With a Last Call to Action, John Edwards Will Exit the Race
John Edwards has canceled campaign events that were scheduled for today in February 5 primary and caucus states and will instead fly to New Orleans, where his populist campaign to make poverty an issue in American politics began.
Aides say that the former senator from North Carolina will end his formal run for the Democratic presidential nomination in the impoverished city that was so battered both by Hurricane Katrina and the official neglect that came before and after that mighty storm.
Edwards did not want to abandon the presidential race. He kept up an intense schedule of events in "Super Tuesday" states even after a credible but disappointing third-place finish in his native state of South Carolina's Saturday primary.
The money was short -- too short for the media buys necessary to compete in the television "air wars" that Hillary Clinton and Barack Obama are preparing to reach voters in the score of states that will vote February 5. Media attention was scant, and usually focused on the question of why he was staying in the race. And even sympathetic Democrats were starting to abandon Edwards -- who never made much secret about his differences with the Clinton camp -- for a surging Obama campaign.
But Edwards pressed on.
As late as Tuesday night, when Edwards won 14 percent of the vote and carried ten counties in Florida's Democratic "beauty contest" primary, the former North Carolina senator was still on the trail. More than 1,000 union members and activists rallied for his populist call to action at a Carpenters union hall in St. Paul.
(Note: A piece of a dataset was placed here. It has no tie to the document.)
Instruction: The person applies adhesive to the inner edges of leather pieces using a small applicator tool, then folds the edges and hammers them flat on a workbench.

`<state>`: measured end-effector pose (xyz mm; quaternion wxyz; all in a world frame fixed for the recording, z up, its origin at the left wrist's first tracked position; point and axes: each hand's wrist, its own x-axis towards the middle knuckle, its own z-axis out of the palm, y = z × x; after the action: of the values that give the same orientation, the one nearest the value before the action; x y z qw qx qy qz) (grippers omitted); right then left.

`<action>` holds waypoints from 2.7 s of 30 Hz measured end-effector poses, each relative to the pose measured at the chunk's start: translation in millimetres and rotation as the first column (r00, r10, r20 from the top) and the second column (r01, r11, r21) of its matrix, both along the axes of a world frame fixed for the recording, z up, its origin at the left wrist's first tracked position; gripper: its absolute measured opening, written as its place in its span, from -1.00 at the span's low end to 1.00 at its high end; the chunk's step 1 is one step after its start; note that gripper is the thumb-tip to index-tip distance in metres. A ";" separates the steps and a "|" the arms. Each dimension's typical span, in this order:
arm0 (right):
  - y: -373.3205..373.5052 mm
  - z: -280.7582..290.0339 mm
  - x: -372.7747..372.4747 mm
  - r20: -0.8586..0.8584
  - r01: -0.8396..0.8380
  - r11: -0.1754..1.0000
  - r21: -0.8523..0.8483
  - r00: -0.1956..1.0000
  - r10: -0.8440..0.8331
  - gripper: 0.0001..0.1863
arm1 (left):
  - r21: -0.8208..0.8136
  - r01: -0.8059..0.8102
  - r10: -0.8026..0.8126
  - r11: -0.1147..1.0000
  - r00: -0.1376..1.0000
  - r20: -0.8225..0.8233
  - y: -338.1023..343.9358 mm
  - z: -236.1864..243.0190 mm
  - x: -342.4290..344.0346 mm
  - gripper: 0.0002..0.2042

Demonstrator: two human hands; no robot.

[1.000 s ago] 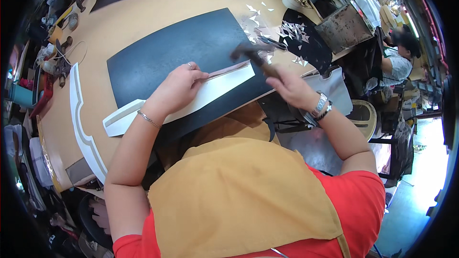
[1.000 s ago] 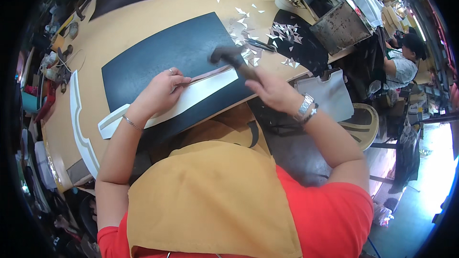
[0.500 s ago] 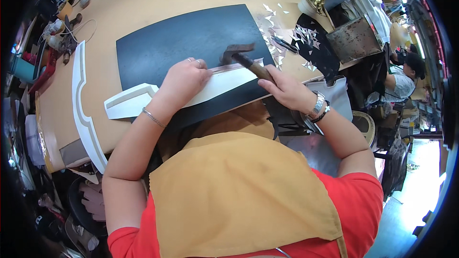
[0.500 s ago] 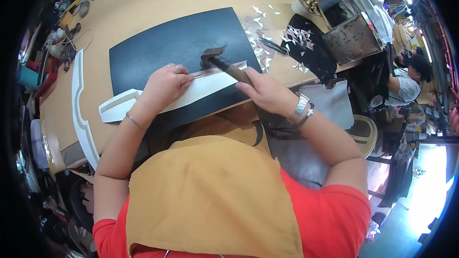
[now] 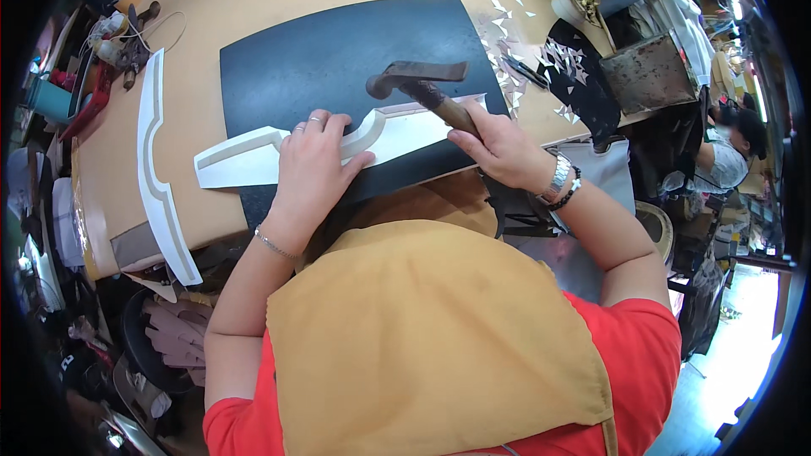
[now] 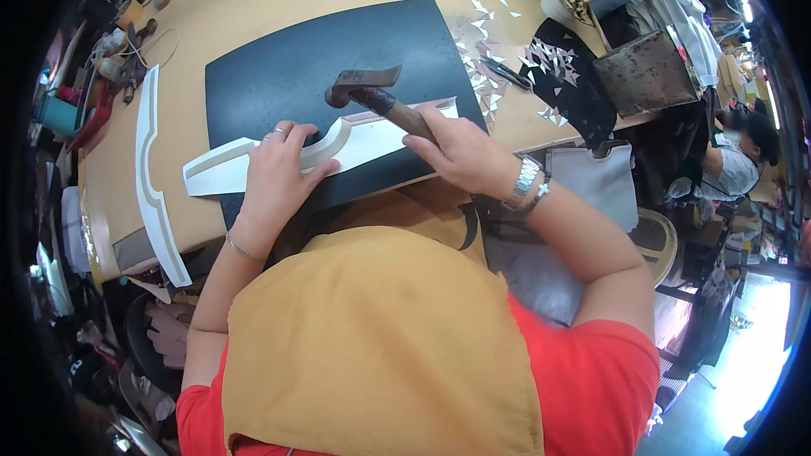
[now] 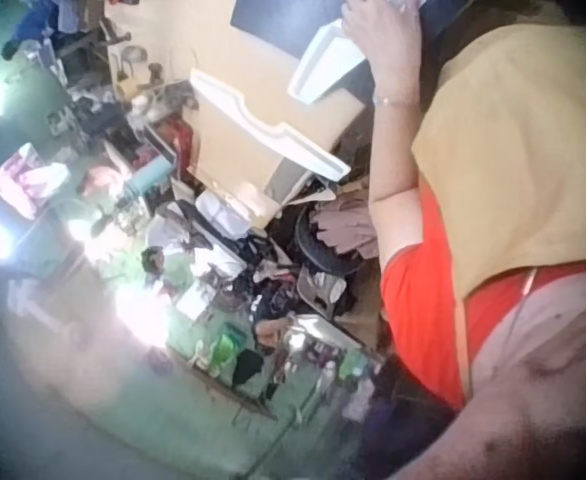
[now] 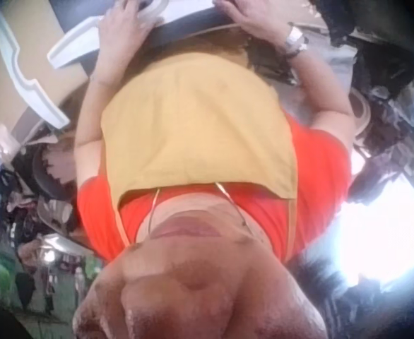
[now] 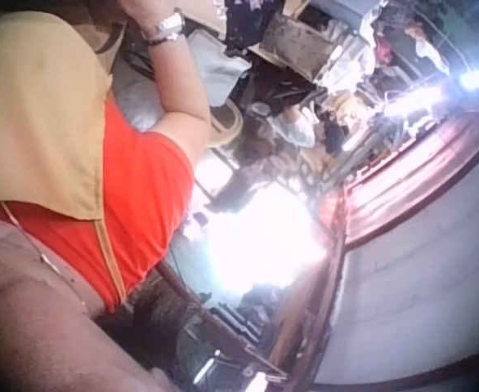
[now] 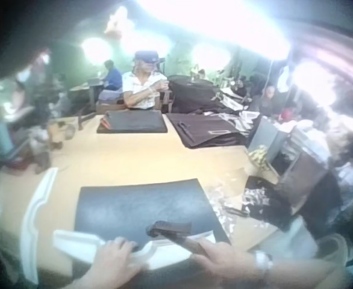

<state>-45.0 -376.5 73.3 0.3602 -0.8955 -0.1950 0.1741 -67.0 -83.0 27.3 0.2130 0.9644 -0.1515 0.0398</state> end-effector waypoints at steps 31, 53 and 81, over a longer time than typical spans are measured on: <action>-23.4 -24.8 -7.9 -0.033 0.075 0.990 -0.117 0.996 -0.079 -0.58 | -0.367 -0.177 -0.040 0.913 0.857 -0.514 -20.0 2.8 52.9 -0.62; 7.0 -6.8 8.9 0.179 -0.024 0.956 -0.293 0.981 0.080 -0.64 | 0.130 0.131 -0.159 0.983 0.957 0.242 -42.1 -26.0 27.3 -0.88; -3.1 -19.8 6.0 0.150 0.039 0.951 -0.307 0.989 0.008 -0.63 | -0.375 -0.096 -0.009 0.922 0.963 -0.270 -21.6 -14.5 37.2 -0.80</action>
<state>-39.0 -379.6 53.5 0.2016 -0.9528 -0.1849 0.1319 -29.9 -104.6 12.7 0.4157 0.9033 -0.0891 -0.0566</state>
Edwards recalled the legacy of his late colleague in the Senate, Paul Wellstone. The Minnesota crowd cheered the memory of one Democrat who made fighting poverty central to his politics and the hope that another Democrat might yet carry the fight forward.
But Edwards recognized it was no longer possible to do that as a third-wheel presidential candidate.
So instead of flying from St. Paul to Fargo for a scheduled event anticipating the February 5 North Dakota caucuses, Edwards and his team turned their plane toward New Orleans.
In the city where he launched his bid for the presidency a year ago, it is expected that he will say that he is no longer a candidate. But the speech is being billed as an anti-poverty address. And Edwards aides say that that campaign will continue. The 2004 Democratic vice presidential candidate will continue to seek to influence his party and his country to recognize and address the painful reality that there are "two Americas -- one rich and one poor."
It is, Edwards says, "the mission of my life."